#### WORK TASK:
Look through the records below, and copy out every line that holds the string "follows".

- - -

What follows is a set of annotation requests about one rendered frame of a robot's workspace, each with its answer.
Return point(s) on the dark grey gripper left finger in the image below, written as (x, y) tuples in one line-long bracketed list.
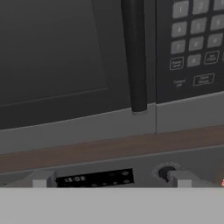
[(43, 176)]

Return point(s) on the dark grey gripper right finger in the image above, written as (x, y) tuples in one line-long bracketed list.
[(178, 176)]

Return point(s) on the black and grey microwave oven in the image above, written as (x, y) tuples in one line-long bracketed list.
[(189, 87)]

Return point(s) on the black microwave door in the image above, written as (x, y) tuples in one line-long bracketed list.
[(58, 58)]

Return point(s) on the black oven knob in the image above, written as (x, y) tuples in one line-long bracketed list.
[(163, 172)]

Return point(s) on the grey oven with clock display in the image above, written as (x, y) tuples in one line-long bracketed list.
[(140, 163)]

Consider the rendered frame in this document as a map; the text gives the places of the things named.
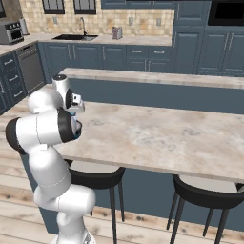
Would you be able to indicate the dark curved tap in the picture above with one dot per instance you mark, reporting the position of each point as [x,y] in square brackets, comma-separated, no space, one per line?
[84,25]

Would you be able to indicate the black dishwasher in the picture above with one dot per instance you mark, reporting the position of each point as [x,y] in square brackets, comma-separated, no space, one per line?
[30,68]

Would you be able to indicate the blue drawer run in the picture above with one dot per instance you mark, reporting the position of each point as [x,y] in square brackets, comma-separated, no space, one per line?
[11,79]

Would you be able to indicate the black stool with pale seat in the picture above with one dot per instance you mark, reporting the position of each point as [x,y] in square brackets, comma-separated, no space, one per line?
[95,178]
[203,193]

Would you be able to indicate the blue tall cupboard run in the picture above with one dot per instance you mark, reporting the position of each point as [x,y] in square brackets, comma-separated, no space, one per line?
[203,47]

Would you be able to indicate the blue counter with marble top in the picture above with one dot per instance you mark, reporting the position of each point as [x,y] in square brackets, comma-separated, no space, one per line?
[158,93]

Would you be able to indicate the grey toaster oven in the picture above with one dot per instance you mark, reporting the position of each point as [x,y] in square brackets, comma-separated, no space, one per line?
[10,33]

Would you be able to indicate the blue upper cupboard run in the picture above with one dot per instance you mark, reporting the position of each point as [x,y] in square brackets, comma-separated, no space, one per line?
[136,4]

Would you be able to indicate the grey toaster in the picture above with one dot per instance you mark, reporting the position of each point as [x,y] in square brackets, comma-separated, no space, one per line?
[117,33]

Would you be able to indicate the grey wall socket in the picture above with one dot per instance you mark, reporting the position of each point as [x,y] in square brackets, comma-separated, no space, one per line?
[55,20]
[158,22]
[131,21]

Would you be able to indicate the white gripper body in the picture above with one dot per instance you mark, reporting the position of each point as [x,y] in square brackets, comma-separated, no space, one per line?
[78,107]

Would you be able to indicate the blue island with marble top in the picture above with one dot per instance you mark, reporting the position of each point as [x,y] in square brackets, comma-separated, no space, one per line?
[152,197]

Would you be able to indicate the blue lower cupboard run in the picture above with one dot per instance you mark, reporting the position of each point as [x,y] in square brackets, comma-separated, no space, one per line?
[105,58]

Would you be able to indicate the black sink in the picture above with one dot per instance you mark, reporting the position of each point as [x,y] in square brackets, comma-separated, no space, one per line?
[74,37]

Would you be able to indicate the black built-in oven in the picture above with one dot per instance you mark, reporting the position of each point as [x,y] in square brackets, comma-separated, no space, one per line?
[226,12]

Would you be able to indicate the dark framed window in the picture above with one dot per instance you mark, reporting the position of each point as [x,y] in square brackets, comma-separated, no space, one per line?
[53,6]
[85,6]
[2,8]

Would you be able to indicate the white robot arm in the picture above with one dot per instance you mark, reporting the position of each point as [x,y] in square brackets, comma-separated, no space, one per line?
[47,165]

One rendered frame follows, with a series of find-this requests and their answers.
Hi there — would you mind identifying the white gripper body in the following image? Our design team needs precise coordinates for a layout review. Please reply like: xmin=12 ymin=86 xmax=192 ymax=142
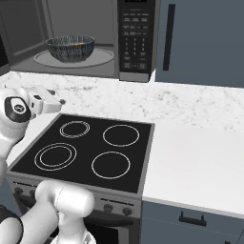
xmin=38 ymin=90 xmax=63 ymax=115

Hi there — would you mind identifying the dark patterned bowl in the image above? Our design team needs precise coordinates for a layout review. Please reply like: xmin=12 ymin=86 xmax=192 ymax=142
xmin=45 ymin=34 xmax=96 ymax=64

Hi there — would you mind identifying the dark microwave door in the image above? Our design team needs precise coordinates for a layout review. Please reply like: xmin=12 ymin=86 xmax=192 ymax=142
xmin=0 ymin=32 xmax=11 ymax=76

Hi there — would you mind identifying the grey microwave oven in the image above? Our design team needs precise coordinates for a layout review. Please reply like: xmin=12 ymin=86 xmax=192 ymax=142
xmin=0 ymin=0 xmax=162 ymax=83

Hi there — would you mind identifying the blue-grey base cupboard door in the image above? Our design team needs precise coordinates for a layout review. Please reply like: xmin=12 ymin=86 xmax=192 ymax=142
xmin=139 ymin=216 xmax=244 ymax=244

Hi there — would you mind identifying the steel stove with black hob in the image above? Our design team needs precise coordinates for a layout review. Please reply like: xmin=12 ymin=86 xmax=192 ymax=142
xmin=5 ymin=112 xmax=156 ymax=244

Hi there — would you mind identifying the blue-grey base cupboard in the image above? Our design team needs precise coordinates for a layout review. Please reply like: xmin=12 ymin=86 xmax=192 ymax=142
xmin=0 ymin=178 xmax=23 ymax=217

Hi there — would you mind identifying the blue-grey drawer front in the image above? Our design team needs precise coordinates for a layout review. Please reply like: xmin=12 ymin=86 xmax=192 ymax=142
xmin=140 ymin=200 xmax=244 ymax=238

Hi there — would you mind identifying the black cupboard door handle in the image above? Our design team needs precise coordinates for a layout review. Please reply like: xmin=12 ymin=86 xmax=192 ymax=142
xmin=162 ymin=3 xmax=176 ymax=71

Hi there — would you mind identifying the black oven door handle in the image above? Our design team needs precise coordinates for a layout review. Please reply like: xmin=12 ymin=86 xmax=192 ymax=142
xmin=83 ymin=211 xmax=135 ymax=228

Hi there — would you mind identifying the black drawer handle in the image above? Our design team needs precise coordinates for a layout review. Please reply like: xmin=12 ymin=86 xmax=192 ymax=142
xmin=178 ymin=212 xmax=208 ymax=228

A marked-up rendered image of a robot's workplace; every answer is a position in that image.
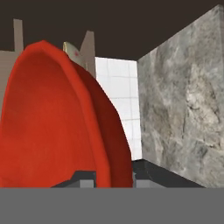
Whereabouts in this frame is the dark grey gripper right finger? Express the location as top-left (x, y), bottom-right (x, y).
top-left (131, 162), bottom-right (168, 188)

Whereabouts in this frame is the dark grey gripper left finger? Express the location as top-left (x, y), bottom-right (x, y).
top-left (51, 171), bottom-right (97, 188)

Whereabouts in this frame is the white bowl with red mark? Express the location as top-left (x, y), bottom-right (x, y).
top-left (62, 41), bottom-right (88, 71)

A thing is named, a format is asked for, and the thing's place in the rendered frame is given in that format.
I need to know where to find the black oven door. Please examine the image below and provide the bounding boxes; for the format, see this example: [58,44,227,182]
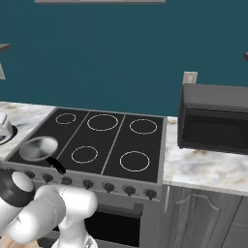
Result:
[38,201,143,248]

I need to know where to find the silver pan with black handle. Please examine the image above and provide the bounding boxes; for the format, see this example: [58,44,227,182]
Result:
[18,136,68,175]

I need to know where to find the white and grey round object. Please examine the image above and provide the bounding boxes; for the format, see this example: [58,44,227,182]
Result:
[0,111,18,145]

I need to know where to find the beige wall socket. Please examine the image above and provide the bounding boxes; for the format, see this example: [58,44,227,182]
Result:
[182,71,199,86]

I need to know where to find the dark wall shelf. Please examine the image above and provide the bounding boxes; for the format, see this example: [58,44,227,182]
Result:
[0,43,13,54]

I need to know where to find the black stove knob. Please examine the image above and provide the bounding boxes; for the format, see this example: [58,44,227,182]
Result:
[123,184,138,198]
[81,178,95,191]
[60,175,74,186]
[144,188,158,201]
[103,181,116,194]
[24,170,37,180]
[42,172,55,184]

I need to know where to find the black microwave oven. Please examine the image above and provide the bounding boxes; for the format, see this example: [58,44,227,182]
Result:
[176,82,248,156]

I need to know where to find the grey wooden cupboard door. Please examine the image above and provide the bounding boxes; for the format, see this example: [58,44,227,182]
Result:
[160,185,244,248]
[221,196,248,248]

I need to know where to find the black and silver stove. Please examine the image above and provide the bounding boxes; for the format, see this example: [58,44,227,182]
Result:
[5,106,170,248]

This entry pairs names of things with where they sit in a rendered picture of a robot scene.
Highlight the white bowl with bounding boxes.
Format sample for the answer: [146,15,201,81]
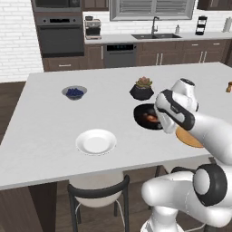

- - -

#### ANSWER TO THE EXERCISE:
What follows is a set of annotation requests about one rendered frame of a robot's workspace, each with its answer.
One rendered frame follows, with a series of find-this requests and their answers.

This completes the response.